После душа мы, как обычно, вдвоем с Тимуром укладываем сына в кровать, когда он вдруг спрашивает:
— Долго мы еще тут будем? Я бы уже хотел в Россию. В свой садик. Я же вернусь в свой садик?
— А почему ты хочешь в Россию? — тут же начинаю волноваться. Тихомиров молчит, только внимательно наблюдает за сыном. — Тебе не нравится этот садик?
— Нравится, — говорит, к моему облегчению, Миша. — Просто я хочу всем рассказать, что у меня тоже есть папа! Веронике Юрьевне, Максу, Боде, Славке… Всем!

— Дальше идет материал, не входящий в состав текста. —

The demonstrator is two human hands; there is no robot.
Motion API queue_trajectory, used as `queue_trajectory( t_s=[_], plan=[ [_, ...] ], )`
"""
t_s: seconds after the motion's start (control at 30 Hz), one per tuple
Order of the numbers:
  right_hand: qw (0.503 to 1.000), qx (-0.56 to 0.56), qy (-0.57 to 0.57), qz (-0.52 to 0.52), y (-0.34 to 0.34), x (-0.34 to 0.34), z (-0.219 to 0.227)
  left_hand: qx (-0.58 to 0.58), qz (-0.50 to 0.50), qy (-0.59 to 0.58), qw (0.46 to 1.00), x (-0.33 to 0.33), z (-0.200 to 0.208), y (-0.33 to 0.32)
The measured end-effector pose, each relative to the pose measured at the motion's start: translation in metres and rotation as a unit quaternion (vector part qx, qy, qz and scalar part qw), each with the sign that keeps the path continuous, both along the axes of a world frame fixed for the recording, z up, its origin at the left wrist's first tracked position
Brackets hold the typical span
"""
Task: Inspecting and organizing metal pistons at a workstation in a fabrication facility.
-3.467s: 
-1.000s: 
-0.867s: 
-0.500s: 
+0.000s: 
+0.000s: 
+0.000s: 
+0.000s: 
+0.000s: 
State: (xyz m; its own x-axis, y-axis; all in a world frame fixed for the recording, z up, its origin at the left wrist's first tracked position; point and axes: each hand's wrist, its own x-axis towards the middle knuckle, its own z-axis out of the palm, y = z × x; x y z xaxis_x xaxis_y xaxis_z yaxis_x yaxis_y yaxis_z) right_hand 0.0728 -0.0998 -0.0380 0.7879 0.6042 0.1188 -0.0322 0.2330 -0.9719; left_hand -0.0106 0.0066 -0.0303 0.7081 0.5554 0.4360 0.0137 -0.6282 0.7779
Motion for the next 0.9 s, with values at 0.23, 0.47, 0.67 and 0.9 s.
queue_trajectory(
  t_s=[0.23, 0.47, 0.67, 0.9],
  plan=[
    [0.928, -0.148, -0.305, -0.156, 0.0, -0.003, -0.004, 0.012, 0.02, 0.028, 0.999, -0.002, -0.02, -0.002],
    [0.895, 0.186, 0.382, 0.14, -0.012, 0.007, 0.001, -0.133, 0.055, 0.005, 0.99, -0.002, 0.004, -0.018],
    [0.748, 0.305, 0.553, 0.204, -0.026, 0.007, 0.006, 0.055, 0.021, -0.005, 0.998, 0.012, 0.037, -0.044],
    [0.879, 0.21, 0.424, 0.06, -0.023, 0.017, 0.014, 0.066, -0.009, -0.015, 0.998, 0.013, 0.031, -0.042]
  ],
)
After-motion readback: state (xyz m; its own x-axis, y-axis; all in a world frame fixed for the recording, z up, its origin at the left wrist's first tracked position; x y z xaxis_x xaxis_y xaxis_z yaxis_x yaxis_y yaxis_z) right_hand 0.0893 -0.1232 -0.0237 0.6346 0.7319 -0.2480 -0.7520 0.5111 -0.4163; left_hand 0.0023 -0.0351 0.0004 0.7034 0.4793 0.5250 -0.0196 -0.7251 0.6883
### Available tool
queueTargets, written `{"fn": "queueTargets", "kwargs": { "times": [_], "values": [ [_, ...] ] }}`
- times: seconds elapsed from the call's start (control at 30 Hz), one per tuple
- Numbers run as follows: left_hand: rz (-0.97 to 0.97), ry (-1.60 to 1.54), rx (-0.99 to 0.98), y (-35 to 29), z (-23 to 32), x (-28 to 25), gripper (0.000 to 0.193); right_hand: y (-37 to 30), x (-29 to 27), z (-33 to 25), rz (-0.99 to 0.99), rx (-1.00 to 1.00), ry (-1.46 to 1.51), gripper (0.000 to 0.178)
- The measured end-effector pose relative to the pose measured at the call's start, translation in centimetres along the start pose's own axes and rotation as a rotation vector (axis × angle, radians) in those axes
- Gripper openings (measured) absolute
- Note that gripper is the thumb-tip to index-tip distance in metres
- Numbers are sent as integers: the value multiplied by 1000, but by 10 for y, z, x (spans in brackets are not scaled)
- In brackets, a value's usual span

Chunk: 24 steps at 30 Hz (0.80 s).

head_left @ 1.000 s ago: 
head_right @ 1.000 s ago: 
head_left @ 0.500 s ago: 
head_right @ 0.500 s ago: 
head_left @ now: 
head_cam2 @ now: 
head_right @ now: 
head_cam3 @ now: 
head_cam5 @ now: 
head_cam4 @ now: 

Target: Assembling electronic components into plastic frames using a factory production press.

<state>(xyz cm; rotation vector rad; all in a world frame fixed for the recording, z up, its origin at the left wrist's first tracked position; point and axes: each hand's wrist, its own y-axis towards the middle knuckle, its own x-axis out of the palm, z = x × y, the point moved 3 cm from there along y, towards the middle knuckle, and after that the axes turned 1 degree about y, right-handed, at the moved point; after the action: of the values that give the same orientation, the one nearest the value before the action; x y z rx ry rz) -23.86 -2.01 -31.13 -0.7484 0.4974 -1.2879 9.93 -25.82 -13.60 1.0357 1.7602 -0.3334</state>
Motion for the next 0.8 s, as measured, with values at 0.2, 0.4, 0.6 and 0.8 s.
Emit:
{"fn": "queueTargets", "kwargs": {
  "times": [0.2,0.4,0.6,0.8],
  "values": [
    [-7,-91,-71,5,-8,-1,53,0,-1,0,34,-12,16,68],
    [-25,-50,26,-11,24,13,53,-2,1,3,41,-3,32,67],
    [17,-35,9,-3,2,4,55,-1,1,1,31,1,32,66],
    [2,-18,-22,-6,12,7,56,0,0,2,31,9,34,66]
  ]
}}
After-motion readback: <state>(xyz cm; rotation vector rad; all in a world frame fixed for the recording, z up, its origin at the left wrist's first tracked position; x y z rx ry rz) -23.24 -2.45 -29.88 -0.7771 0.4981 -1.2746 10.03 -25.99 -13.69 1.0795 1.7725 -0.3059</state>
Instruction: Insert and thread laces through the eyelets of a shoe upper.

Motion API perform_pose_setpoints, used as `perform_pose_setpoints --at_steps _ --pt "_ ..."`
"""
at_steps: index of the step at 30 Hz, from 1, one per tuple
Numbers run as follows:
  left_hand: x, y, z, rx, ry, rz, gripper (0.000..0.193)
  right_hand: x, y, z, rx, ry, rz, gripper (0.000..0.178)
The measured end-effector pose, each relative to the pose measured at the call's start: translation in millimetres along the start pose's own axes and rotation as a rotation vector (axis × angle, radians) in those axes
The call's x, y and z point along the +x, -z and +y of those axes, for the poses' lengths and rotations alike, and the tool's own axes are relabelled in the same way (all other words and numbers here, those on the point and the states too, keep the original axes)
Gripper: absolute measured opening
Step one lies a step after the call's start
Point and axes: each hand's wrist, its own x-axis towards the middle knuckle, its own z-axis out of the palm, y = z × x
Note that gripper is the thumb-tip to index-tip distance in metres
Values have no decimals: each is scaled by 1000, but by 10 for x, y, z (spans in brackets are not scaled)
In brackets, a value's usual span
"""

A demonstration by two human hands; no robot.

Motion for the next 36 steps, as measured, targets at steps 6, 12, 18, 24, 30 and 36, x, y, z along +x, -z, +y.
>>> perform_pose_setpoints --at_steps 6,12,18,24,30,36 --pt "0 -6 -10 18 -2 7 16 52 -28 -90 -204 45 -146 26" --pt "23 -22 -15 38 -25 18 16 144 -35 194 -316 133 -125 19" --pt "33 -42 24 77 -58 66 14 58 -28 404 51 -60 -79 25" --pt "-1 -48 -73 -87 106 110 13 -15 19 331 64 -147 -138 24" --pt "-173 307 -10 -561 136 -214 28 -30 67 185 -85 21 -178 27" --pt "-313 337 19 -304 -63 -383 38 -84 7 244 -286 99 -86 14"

Они же… Они попадают, когда я расскажу, что мой папа настоящий чемпион мира, — выдыхает и заливисто смеется. — И я буду! Всего мира!
— Конечно, Медвежонок, — ласково отзываюсь я, пока Тихомиров продолжает молчать. Кажется, ему трудно это слушать. Поджимая губы, напряженно раздувает на глубоком вдохе грудь. — Всем расскажешь. Обязательно. Только сначала папа должен выиграть бой. А для этого нужно тренироваться, помнишь?
— Естественно, — важно отзывается сын. С недавних пор подхватил это слово. Выговаривает с трудом, но очень старается. — Я тоже хорошо тренируюсь. Правда, папа? У меня круто получается?
— Бомба, — хрипловато выдыхает Тимур.
У меня не было возможности наблюдать за их тренировками вживую, поэтому я поручила маме записывать видео. Тихомирову идея тоже понравилась. Он как-то так сказал: «В будущем эти кадры будут бесценными». Я сразу не поняла. Наверное, потому что не отношусь серьезно к мечтам Миши о чемпионстве. А вот Тимур, получается, безоговорочно верит в его успех. Для меня же важнее видеть их общение и взаимодействие. В записи сочетание тоненького фальцета сына с низким и сильным голосом Тихомирова вызывают особый трепет в моем сердце. Многие кадры по несколько раз пересматриваю.